Starting at the top line and ending at the last, restate the records exactly.

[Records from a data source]
=== Begin Enclosure ===
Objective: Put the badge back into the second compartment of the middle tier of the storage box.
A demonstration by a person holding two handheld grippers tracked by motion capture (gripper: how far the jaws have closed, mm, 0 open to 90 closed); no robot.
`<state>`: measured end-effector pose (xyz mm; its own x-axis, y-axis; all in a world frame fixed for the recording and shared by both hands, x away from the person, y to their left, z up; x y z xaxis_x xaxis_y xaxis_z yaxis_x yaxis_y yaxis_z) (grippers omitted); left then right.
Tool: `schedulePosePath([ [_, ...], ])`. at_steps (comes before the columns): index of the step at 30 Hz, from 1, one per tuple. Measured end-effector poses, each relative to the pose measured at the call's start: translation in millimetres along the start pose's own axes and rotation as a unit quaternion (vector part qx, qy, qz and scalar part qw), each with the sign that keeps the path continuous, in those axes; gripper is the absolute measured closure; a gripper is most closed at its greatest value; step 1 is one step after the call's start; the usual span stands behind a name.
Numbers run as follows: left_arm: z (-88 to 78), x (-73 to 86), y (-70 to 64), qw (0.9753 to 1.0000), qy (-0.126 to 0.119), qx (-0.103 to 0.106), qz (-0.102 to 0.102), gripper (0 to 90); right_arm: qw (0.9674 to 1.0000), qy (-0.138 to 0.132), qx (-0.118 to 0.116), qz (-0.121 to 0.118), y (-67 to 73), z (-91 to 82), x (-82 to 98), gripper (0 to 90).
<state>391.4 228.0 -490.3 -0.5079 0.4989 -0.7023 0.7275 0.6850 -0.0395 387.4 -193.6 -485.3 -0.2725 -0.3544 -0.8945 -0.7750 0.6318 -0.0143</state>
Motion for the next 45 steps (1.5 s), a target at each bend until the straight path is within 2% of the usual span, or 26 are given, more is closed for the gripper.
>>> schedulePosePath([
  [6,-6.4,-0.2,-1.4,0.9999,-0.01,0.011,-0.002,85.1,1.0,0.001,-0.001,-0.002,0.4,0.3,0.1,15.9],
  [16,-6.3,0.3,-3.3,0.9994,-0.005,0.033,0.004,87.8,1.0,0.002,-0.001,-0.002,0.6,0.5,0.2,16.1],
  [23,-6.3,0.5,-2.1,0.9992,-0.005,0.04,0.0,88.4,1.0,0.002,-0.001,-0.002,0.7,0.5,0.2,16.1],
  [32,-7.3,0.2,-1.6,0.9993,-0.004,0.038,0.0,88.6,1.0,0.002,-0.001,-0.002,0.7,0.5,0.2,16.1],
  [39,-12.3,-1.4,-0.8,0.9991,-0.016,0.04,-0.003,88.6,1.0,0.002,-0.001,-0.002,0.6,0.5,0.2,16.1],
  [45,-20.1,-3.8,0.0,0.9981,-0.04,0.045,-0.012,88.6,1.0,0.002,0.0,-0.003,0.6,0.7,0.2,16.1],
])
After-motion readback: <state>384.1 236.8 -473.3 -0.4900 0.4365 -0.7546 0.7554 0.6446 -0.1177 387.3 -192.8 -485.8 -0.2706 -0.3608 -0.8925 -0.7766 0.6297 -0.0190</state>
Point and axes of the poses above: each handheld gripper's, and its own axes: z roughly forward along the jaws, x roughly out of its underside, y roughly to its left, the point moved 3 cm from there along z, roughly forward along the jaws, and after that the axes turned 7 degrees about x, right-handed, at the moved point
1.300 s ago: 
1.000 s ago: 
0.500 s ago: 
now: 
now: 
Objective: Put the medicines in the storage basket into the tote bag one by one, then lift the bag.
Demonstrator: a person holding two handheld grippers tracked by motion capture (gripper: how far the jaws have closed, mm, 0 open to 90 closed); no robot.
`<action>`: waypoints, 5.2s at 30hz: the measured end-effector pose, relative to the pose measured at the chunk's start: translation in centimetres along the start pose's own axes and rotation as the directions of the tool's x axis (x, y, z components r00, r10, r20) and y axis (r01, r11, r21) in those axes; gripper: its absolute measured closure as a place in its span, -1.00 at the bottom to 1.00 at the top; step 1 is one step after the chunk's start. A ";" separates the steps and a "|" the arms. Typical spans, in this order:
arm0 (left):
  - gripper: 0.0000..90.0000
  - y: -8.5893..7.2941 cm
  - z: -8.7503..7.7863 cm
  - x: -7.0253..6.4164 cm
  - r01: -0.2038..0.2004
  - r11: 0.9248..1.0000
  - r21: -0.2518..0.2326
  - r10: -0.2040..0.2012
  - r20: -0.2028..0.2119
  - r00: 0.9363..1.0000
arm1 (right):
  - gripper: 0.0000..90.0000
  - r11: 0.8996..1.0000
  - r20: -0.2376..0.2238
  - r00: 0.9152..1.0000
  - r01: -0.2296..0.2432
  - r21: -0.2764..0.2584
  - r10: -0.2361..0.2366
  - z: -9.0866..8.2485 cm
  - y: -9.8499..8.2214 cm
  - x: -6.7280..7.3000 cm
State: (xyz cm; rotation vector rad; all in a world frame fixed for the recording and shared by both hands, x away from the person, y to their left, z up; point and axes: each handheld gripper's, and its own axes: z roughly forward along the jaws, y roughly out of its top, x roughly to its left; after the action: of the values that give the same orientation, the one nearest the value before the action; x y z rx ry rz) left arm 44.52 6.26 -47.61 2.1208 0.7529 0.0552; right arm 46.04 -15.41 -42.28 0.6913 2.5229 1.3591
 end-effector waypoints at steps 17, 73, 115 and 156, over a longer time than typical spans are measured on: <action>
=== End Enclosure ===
◆ TASK RESULT ◆
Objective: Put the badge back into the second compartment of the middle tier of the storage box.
A demonstration by a person holding two handheld grippers tracked by motion capture (gripper: how far the jaws have closed, mm, 0 open to 90 closed); no robot.
`<state>`: measured end-effector pose (xyz mm; its own x-axis, y-axis; all in a world frame fixed for the recording and shared by both hands, x away from the person, y to their left, z up; x y z xaxis_x xaxis_y xaxis_z yaxis_x yaxis_y yaxis_z) (grippers omitted); left then right.
Tool: `schedulePosePath([ [_, ...], ])`. at_steps (comes before the columns): index of the step at 30 Hz, from 1, one per tuple. Measured end-effector poses, each relative to the pose measured at the call's start: translation in millimetres along the start pose's own axes and rotation as a unit quaternion (vector part qx, qy, qz and scalar part qw), each with the sign that keeps the path continuous, in those axes; gripper is the absolute measured closure; a gripper is most closed at its greatest value; step 1 is one step after the call's start; the usual span stands behind a name.
Numbers run as follows: left_arm: z (-88 to 78), x (-73 to 86), y (-70 to 64), qw (0.9753 to 1.0000), qy (-0.126 to 0.119), qx (-0.103 to 0.106), qz (-0.102 to 0.102), gripper (0 to 90); right_arm: qw (0.9674 to 1.0000), qy (-0.138 to 0.132), qx (-0.118 to 0.116), qz (-0.121 to 0.118), y (-67 to 73), z (-91 to 82), x (-82 to 98), gripper (0 to 90).
<state>391.4 228.0 -490.3 -0.5079 0.4989 -0.7023 0.7275 0.6850 -0.0395 387.4 -193.6 -485.3 -0.2725 -0.3544 -0.8945 -0.7750 0.6318 -0.0143</state>
Motion for the next 45 steps (1.5 s), a target at each bend until the straight path is within 2% of the usual span, or 26 are given, more is closed for the gripper.
>>> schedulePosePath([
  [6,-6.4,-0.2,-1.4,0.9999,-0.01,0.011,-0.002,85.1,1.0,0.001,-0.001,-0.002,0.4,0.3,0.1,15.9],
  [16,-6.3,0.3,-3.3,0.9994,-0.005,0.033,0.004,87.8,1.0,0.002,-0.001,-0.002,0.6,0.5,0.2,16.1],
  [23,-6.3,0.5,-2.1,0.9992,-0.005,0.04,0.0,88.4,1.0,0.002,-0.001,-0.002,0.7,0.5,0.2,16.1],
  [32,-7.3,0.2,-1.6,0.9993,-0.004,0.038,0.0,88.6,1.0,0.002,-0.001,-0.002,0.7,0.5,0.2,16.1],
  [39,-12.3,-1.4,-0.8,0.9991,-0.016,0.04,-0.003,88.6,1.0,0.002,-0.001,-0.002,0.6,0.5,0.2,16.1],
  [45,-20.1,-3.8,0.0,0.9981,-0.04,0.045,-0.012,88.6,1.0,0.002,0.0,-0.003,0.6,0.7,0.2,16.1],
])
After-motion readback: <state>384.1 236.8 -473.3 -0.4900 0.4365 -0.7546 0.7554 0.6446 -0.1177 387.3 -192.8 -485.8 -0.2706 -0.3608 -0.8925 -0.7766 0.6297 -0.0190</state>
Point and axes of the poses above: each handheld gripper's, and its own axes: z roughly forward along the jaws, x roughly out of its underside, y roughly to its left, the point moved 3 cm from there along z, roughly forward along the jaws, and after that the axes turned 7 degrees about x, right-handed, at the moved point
1.300 s ago: 
1.000 s ago: 
0.500 s ago: 
now: 
now: 
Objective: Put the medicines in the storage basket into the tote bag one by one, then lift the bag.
Demonstrator: a person holding two handheld grippers tracked by motion capture (gripper: how far the jaws have closed, mm, 0 open to 90 closed); no robot.
`<action>`: waypoints, 5.2s at 30hz: the measured end-effector pose, relative to the pose measured at the chunk's start: translation in centimetres along the start pose's own axes and rotation as the directions of the tool's x axis (x, y, z components r00, r10, r20) and y axis (r01, r11, r21) in those axes; gripper: its absolute measured closure as a place in its span, -1.00 at the bottom to 1.00 at the top; step 1 is one step after the chunk's start. A ";" separates the steps and a "|" the arms. Typical spans, in this order:
arm0 (left):
  - gripper: 0.0000..90.0000
  - y: -8.5893..7.2941 cm
  - z: -8.7503..7.7863 cm
  - x: -7.0253..6.4164 cm
  - r01: -0.2038..0.2004
  - r11: 0.9248..1.0000
  - r21: -0.2518..0.2326
  - r10: -0.2040..0.2012
  - r20: -0.2028..0.2119
  - r00: 0.9363..1.0000
arm1 (right):
  - gripper: 0.0000..90.0000
  - r11: 0.8996..1.0000
  - r20: -0.2376..0.2238
  - r00: 0.9152..1.0000
  - r01: -0.2296..0.2432
  - r21: -0.2764..0.2584
  - r10: -0.2361..0.2366
  - z: -9.0866..8.2485 cm
  - y: -9.8499..8.2214 cm
  - x: -6.7280..7.3000 cm
State: (xyz cm; rotation vector rad; all in a world frame fixed for the recording and shared by both hands, x away from the person, y to their left, z up; point and axes: each handheld gripper's, and its own axes: z roughly forward along the jaws, y roughly out of its top, x roughly to its left; after the action: of the values that give the same orientation, the one nearest the value before the action; x y z rx ry rz) left arm 44.52 6.26 -47.61 2.1208 0.7529 0.0552; right arm 46.04 -15.41 -42.28 0.6913 2.5229 1.3591
 end-effector waypoints at steps 17, 73, 115 and 156, over a longer time than typical spans are measured on: <action>

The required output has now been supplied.